I can give the code of the kernel, but I was really surprised that it would be wrong only after the 12th iteration and not before.
I know the results are wrong because I am doind a comparison pixel by pixel with a CPU version (the final results is contained in d_disp (disparity_map)). I was wondering if it was a general mistake appearing with loops, that somebody already had.
The code that i’m trying to implement is a belief propagation computation.
Here is the kernels that I used and in which order:
Do you get a progressive deterioration in the agreement between the CPU and GPU versions, or do you get perfect agreement (or at least within the expect accuracy range of single precision floating point) until a certain point, and then it breaks spectacularly?
Oh and I forgot to say, that if I run the code in emulation mode, then the problem doesn’t show up… as usual…
The only data shared in global memory are the float arrays.
tmp_l, tmp_r, tmp_u, tmp_d,
msg_l, msg_r, msg_u, msg_d
All of the following arrays are of size nbcol2nbrow2nblabel. Because for each pixel of the map (of size nbcol*nbrow), we need to record the data cost corresponding to certain label value). (To avoid reaching out of the map, we add a 2 pixel appron, nbcol2=(nbcol+2) and nbrow2=nbrow+2)). nblabel is the number of label that we are working with.
I always get the errors for the same idx, and idy values
I’ve tested in emulation mode see what happens with those (knowing that in emulation, the problem does not appear); and I don’t find what is the difference with other values that are computed correctly.
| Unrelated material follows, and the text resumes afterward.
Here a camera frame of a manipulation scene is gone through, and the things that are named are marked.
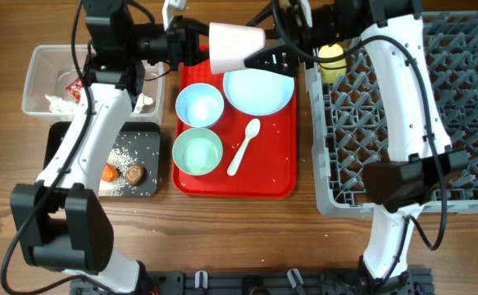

Yeah you’re right I only need the extern C for the functions that I call in the main program, not for the kernels (which are called in a particular function. But I had lots of trouble linking everything correctly in my first program, so I had put “extern C” before each function (even the kernels). But I can get rid of those now.
Concerning the cudaTreadSynchronize=(); commend, this was just an attempt to see if the error came from a lack of synchonization. I thought that after 12 successives launch from the CPU, the device did not handle the thread termination very well. But it didn’t have any impact on the final result.
Your comparison function is broken. abs() is an integer valued function. you want to use fabs() to compare floats. As it is, you have implicit float->integer truncation happening is several places.
I already had problems between types (but between double and float) when executing on the device (for another kernel). I’m implementing a CPU code that I did not write myself. Even though this kind of comparison/truncation/… works on CPU, it definitely hasn’t the same behavior on the device.
I’m going to correct the code, i’ll let you know if this changes anything.
I got rid of the float-integer truncation, and spent some more time looking more precisely into the code. But I still don’t know what’s going and why it is producing error so abruptly at the 12th iteration…
I tested it with CUDA 2.2 and with a GTX280, after a few adaptations (my colleague was using Visual express 2008) , I finally got the same error again…
If anybody had another hint, I would really appreciate it, thank you !
I checked that the d_cost_data_BP , d_msg_l, d_msg_r, d_msg_u, d_msg_d, are exactly the same as those produced by the CPU.
The error is occuring somewhere during the sum. If I check
cost = d_cost_data_BP [ind] + d_msg_l[ind] ;
or
cost= d_cost_data_BP [ind] + d_msg_r[ind] ;
and so on…
Then I got the exact same result as the CPU (if the CPU function has been changed this way).
It is only when I have the whole expression that I get mistakes.
I don’t know where it comes from, I don’t see any variable that the threads might be sharing/using at the same time (therefore producing the mistake)).